▶ [Given information]:
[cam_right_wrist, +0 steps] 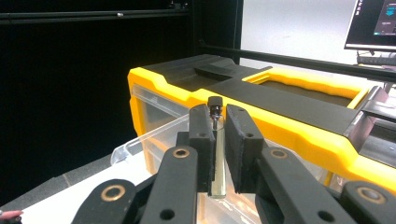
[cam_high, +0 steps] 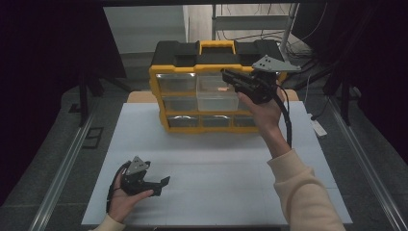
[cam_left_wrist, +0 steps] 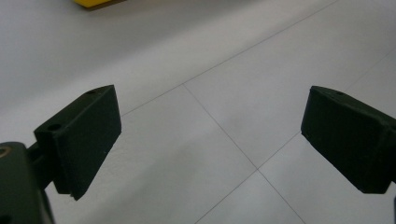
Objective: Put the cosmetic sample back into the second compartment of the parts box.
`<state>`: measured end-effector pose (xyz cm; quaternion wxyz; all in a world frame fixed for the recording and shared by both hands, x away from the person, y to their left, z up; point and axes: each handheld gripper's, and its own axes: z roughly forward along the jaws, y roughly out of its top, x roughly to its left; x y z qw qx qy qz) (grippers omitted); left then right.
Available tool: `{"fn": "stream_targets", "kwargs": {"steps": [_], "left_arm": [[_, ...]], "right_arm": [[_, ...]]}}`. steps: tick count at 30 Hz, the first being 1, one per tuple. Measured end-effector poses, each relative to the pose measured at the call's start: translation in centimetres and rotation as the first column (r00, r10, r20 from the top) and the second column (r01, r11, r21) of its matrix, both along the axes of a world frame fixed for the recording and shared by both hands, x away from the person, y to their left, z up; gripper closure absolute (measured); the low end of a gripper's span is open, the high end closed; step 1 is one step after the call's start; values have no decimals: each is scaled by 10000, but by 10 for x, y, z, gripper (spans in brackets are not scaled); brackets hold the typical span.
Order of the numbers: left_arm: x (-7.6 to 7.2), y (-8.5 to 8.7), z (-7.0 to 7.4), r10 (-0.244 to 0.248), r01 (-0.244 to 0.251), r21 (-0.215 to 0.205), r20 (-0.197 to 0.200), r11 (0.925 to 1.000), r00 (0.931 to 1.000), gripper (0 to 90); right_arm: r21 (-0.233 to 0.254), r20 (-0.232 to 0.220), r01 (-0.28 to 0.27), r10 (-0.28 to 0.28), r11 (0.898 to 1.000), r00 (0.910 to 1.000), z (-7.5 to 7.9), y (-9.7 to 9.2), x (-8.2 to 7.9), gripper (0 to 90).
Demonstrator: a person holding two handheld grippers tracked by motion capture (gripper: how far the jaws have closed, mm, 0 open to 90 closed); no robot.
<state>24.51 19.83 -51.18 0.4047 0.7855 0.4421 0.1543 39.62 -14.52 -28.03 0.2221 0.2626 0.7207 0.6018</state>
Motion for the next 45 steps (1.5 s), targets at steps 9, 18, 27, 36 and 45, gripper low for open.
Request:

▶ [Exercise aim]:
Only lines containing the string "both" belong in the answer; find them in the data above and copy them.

▶ [Exercise result]:
`<state>`: measured end-effector pose (xyz cm; quaternion wxyz; all in a world frame fixed for the recording and shared by both hands, x away from the person, y to their left, z up; point and axes: each handheld gripper's, and its own axes: z roughly forward along the jaws, y roughly out of its top, x roughly to its left; x y z qw qx qy qz) (grippers omitted); left then right.
Available tool: `{"fn": "stream_targets", "kwargs": {"steps": [_], "left_arm": [[_, ...]], "right_arm": [[_, ...]]}}`. steps: tick count at 30 Hz, the first being 1, one per tuple. Measured end-effector poses, each relative to the pose measured at the call's start: translation in centimetres and rotation as the first column (r00, r10, r20 from the top) and the second column (r01, r11, r21) of its matrix, both along the axes of a world frame fixed for the recording and shared by both hands, x away from the person, y to their left, z up; gripper closure absolute (measured); the low end of a gripper's span is open, the high end closed; step 1 is one step after the call's start; values have no decimals: each is scaled by 10000, but by 10 for x, y, z, gripper (spans in brackets are not scaled); brackets hold the typical span.

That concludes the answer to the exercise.